Kapitel 3

C heyenne konnte nicht begreifen, was sie sah, als die riesige Kreatur aus dem sich verbreiternden Spalt im Portalkamm auftauchte. Schwarze Tentakel schlängelten sich in alle Richtungen wie Dutzende von Gliedmaßen, Klauenhänden und Beinen mit Widerhaken, die sich immer wieder ausdehnten. Das Zentrum der Kreatur war ein riesiger, nebulöser Fleck, der sich ständig veränderte, um ein grelles, rotes Auge, eine Reihe messerscharfer Zähne in einem klaffenden Schlund oder einer Art Falte, aus der schwarzer Schleim tropfte, zu zeigen.

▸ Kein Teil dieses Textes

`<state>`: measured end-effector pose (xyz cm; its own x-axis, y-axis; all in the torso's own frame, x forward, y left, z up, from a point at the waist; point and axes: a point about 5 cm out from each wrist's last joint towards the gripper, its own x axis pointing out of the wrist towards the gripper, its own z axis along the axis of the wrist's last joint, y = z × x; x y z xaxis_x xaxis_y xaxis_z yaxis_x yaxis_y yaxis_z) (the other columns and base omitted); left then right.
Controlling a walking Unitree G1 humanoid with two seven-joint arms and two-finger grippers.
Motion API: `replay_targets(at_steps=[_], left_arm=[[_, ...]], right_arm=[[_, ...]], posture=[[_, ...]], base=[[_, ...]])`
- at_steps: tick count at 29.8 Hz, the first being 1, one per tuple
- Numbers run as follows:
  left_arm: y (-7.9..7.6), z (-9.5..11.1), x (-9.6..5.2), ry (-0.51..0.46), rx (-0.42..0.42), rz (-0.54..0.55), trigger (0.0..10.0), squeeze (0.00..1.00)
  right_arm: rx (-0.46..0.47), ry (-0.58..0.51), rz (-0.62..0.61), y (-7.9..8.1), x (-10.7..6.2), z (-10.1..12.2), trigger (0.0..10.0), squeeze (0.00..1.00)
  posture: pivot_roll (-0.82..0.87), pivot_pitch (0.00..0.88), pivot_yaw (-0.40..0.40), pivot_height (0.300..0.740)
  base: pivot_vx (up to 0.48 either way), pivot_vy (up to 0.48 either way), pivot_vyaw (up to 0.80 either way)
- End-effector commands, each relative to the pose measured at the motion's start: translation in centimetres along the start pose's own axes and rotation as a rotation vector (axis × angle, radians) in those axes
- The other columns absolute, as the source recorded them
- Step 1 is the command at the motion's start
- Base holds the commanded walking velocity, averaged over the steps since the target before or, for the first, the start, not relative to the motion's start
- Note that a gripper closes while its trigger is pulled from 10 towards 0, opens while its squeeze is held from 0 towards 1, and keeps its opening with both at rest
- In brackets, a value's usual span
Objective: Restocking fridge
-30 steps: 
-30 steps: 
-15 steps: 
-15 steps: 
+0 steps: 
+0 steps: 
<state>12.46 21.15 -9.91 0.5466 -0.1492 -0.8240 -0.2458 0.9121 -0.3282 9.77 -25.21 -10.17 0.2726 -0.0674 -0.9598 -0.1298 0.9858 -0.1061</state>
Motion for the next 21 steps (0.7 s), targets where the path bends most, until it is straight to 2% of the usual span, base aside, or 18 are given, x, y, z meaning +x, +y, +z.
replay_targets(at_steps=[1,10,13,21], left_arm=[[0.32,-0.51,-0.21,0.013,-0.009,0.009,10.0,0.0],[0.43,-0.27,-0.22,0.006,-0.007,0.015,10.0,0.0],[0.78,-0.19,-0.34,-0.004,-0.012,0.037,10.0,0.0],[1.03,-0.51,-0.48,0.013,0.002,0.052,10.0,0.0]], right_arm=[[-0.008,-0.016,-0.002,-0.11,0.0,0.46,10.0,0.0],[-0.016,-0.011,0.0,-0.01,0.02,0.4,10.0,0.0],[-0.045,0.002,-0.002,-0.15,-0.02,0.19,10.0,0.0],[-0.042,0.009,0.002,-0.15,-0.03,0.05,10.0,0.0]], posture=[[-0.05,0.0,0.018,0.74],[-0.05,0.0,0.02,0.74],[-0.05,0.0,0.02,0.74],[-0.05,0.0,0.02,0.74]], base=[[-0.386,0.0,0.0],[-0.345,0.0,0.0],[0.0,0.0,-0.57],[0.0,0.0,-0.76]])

Eine riesige Klaue erhob sich aus der Spalte und schlug auf dem Boden auf. Die Erde bebte erneut und Cheyenne taumelte fast in Persh’al hinein, bevor sie sich wieder fangen konnte. Dann trat die Kreatur mit einem weiteren Fuß vor, der wie die Krallen eines riesigen Vogels aussah, bevor sie sich in eine andere Form verwandelte. Das Ding brüllte so laut, dass Cheyenne sich die Hände gegen die Ohren schlug und rückwärts stolperte.

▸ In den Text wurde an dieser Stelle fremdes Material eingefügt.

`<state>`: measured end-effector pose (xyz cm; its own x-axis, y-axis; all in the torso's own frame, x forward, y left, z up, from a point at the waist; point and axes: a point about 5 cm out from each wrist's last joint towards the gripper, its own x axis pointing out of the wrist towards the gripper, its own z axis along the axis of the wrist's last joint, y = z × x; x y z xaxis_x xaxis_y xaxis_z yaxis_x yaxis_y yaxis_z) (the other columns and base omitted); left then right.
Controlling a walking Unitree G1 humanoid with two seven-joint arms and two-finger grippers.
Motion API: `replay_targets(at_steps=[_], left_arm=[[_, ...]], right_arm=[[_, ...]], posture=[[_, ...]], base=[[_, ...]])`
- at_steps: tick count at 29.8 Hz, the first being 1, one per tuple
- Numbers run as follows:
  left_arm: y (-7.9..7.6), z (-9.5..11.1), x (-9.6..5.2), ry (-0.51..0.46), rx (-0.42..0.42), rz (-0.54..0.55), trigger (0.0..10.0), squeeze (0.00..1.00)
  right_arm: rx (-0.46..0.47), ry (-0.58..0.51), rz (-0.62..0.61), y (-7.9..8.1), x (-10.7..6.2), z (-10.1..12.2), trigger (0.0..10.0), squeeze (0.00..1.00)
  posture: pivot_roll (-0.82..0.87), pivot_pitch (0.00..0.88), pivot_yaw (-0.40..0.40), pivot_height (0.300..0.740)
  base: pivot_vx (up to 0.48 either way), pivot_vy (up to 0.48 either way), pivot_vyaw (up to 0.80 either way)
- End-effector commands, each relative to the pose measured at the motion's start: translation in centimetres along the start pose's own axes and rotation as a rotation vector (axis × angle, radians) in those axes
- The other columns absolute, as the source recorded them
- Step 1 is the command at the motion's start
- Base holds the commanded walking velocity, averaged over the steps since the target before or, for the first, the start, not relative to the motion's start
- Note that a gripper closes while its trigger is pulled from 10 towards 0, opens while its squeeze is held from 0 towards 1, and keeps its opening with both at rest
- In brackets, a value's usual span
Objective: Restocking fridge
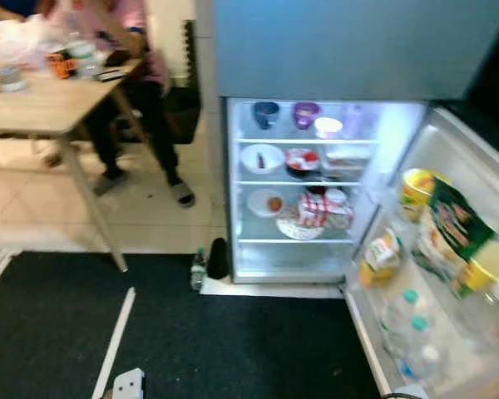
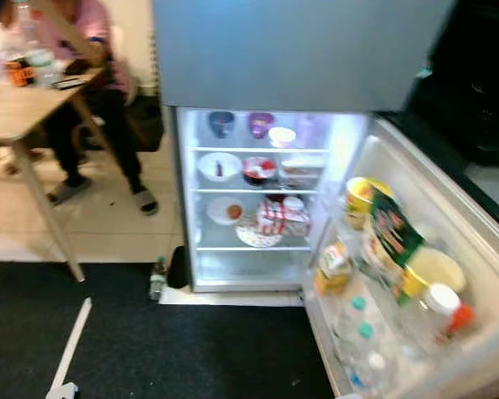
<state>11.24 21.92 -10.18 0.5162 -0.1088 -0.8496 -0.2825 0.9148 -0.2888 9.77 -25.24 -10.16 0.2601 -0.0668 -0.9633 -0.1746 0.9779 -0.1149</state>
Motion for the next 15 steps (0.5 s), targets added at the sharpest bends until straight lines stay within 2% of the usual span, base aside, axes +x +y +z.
replay_targets(at_steps=[1,15], left_arm=[[-0.02,0.18,0.03,-0.004,0.012,0.0,10.0,0.0],[0.53,-0.05,-0.18,0.011,0.047,0.034,10.0,0.0]], right_arm=[[0.001,-0.001,0.0,-0.13,-0.03,0.04,10.0,0.0],[-0.008,0.009,0.002,-0.22,-0.06,-0.12,10.0,0.0]], posture=[[-0.05,0.0,0.02,0.74],[-0.05,0.0,0.022,0.74]], base=[[0.0,0.0,-0.76],[0.0,0.0,-0.76]])
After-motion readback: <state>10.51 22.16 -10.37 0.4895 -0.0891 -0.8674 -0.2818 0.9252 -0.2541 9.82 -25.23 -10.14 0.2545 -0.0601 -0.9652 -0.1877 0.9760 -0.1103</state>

»Habe ich ihn dazu gebracht?«, rief sie über das Heulen hinweg, das von dem sich bewegenden, schwarzen Klumpen ausging.

»Das bezweifle ich«, antwortete Corian. »Wir haben diese Reaktion nur ein wenig vorverlegt. Los geht’s.«

Ohne darauf zu warten, dass irgendjemand etwas sagte, verschwand der Nachtpirscher in einem gleißenden Streifen aus silbernem Licht und stürzte sich auf die sich wandelnde, wogende Kreatur, die sich über die Lichtung ausbreitete. Schwarze Flüssigkeit spritzte in alle Richtungen, als seine blitzschnellen Angriffe den sich ständig verwandelnden Körper durchschlugen. Die Kreatur brüllte erneut und ihre Masse bebte wie schwarzer Wackelpudding, bevor sie zwei Tentakel in schneller Folge herausschleuderte. Corian flog auf die Bäume zu, die die Lichtung säumten und rutschte nach hinten, als er auf beiden Füßen landete und eine Hand mit Krallen in den Boden grub.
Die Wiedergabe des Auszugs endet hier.